**Work task**: Take the material below from its first line through the line containing "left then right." and, please, write those lines again exactly.

**Data records**:

%%

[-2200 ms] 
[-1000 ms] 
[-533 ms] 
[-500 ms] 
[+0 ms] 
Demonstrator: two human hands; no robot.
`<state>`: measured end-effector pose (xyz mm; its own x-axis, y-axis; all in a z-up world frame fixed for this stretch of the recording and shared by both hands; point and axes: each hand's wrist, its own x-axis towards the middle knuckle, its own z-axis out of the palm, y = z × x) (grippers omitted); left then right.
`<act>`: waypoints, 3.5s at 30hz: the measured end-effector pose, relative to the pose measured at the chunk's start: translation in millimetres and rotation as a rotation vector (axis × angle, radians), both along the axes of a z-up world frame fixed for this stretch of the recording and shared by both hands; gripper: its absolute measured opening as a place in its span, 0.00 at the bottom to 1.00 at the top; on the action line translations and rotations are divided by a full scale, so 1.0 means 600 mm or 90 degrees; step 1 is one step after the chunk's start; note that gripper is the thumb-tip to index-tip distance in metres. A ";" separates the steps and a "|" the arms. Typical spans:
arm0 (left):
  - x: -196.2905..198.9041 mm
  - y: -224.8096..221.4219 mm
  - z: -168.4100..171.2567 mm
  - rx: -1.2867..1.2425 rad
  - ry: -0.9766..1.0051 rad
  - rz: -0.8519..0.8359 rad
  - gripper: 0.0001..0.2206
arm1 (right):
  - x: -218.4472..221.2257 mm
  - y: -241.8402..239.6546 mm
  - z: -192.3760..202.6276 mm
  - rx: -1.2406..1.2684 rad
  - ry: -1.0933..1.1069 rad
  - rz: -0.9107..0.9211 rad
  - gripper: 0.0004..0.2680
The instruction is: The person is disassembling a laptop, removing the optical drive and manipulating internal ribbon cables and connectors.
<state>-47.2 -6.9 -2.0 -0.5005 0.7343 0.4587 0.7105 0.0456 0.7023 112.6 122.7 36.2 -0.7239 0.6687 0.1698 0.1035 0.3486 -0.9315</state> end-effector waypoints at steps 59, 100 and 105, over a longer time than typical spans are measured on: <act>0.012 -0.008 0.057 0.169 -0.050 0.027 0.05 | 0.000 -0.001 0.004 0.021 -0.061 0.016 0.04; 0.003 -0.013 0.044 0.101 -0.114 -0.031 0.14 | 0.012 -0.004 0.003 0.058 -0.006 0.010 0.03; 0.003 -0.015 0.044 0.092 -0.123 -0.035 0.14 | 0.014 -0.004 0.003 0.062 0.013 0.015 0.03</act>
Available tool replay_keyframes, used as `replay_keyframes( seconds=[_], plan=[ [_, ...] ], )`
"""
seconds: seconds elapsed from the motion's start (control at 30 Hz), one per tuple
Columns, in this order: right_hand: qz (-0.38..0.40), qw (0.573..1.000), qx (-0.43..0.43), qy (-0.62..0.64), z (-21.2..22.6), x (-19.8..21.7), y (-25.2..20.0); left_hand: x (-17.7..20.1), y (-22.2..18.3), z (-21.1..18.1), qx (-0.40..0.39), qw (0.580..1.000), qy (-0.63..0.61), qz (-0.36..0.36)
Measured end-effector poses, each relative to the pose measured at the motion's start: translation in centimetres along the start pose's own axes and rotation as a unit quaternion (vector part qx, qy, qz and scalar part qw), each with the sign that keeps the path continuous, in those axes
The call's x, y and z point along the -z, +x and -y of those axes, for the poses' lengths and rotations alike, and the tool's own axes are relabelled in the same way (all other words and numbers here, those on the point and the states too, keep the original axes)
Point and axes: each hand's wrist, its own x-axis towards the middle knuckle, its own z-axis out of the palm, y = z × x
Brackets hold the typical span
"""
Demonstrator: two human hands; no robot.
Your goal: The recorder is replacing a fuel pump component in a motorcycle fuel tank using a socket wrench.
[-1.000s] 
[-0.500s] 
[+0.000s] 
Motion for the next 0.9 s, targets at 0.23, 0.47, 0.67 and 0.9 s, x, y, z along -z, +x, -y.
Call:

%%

**Task solution**:
[-2200 ms] 
[-1000 ms] 
[-533 ms] 
[-500 ms] 
[+0 ms] 
Demonstrator: two human hands; no robot.
`<state>`: measured end-effector pose (xyz mm; its own x-axis, y-axis; all in a z-up world frame fixed for this stretch of the recording and shared by both hands; point and axes: each hand's wrist, its own x-axis towards the middle knuckle, its own z-axis out of the palm, y = z × x) (grippers omitted); left then right.

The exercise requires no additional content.